Deterministic Preprocessing and Interpretable Fuzzy Banding for Cost-per-Student Reporting from Extracted Records

Imagine you are the head chef of a massive, chaotic kitchen (a university). Every week, you get a giant, messy box of receipts from your suppliers (the "Casual Academic Database"). These receipts tell you how much you spent on temporary cooks and how many students they fed.

The problem? The receipts are messy. Some are torn, some have blank prices, and some are just notes saying "Total" or "Sum" which aren't actual receipts. If you try to calculate the "cost per student" just by glancing at this box, you might make a mistake, or worse, you might make a different mistake than your colleague did last week.

This paper describes a robotic kitchen assistant (a computer script) that solves this problem. Here is how it works, broken down into simple parts:

1. The "Perfect Memory" Robot (Deterministic Preprocessing)
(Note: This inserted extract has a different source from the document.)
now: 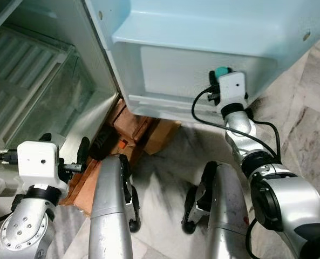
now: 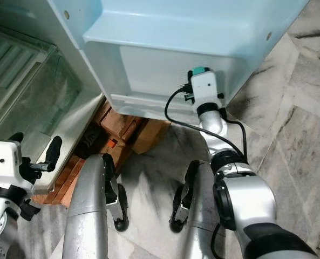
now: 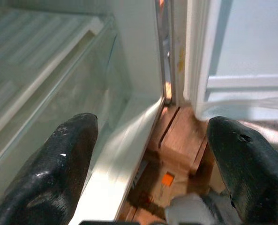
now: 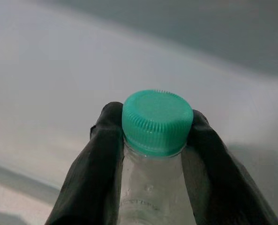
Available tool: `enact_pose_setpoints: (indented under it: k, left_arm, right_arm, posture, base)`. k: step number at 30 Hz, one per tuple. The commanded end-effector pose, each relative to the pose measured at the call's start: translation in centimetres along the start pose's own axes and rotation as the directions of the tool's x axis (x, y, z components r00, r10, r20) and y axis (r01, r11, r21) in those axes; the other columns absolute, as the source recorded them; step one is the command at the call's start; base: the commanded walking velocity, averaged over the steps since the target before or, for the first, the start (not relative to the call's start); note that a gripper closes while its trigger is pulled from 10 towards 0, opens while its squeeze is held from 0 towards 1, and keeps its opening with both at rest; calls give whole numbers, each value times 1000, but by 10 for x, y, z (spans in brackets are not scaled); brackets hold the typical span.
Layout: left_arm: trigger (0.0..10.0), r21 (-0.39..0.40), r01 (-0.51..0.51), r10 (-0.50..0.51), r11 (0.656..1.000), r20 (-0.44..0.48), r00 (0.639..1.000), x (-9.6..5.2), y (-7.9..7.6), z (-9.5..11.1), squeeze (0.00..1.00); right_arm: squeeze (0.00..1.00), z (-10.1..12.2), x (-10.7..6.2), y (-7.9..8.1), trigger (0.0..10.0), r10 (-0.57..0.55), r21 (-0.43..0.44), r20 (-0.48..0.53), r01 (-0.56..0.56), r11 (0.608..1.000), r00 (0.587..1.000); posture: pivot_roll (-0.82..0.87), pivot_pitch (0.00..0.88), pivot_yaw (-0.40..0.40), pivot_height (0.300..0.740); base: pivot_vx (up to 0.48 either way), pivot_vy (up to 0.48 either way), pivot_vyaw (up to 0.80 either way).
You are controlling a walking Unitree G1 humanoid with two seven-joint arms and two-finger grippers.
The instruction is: Restocking fridge
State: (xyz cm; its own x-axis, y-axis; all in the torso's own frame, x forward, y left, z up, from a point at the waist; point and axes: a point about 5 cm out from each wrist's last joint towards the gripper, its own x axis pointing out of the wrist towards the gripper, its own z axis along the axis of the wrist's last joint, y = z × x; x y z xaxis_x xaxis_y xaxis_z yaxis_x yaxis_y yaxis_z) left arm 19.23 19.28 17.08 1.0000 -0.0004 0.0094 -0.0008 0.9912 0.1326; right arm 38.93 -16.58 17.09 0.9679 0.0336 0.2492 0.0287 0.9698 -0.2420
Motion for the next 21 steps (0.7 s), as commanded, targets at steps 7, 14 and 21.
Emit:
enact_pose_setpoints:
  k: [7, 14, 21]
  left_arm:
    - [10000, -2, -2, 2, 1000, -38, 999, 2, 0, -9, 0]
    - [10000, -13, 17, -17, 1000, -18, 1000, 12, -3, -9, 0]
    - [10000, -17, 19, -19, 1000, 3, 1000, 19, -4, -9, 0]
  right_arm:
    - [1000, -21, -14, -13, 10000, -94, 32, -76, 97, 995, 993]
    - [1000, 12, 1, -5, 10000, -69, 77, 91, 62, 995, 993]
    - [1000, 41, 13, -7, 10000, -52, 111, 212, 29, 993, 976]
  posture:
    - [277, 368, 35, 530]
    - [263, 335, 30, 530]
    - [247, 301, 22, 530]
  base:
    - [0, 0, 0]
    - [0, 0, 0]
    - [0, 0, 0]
The authors built a robot named cad_processor.py. Its most important rule is: "If I see the exact same box of receipts, I will always produce the exact same report."

The Fingerprint: Before the robot even starts cooking, it takes a digital "fingerprint" (a SHA-256 hash) of the entire box of receipts. This is like taking a photo of the receipt box so that if anyone tries to swap a receipt later, the photo won't match.
The Cleaning Crew: The robot goes through the receipts one by one:
- If a receipt has no price, it treats it as $0 (but counts it as a missing receipt).
- If a receipt says "Total" or "Sum," it throws it away because that's just a summary, not a real transaction.
- If a receipt says you fed "-5 students," it throws that receipt in the trash (you can't have negative students!).
The Result: It creates a clean, organized ledger. Because the robot follows strict rules and never "guesses," you can run the same box of receipts through it a thousand times, and you will get the exact same answer every time. This makes it audit-proof.

2. The "Color-Coded Map" (Trend Analysis & Reporting)

Once the robot has cleaned the data, it creates a new report book with four specific pages:

The Receipt Log: A summary of what happened (e.g., "We threw away 5 bad receipts, and 3 had missing prices").
The Heat Map: A colorful chart showing which schools (departments) are spending the most per student.
The Detailed List: A long list of every single subject and its specific costs.
The "Fuzzy" Labels: The most creative part.

3. The "Traffic Light" System (Interpretable Fuzzy Banding)

Looking at a spreadsheet full of numbers like "$12,450.32" or "$14,200.10" is hard for humans to understand quickly. Is that expensive? Is that cheap?

The robot adds a Traffic Light System to help you understand the numbers relative to that specific year.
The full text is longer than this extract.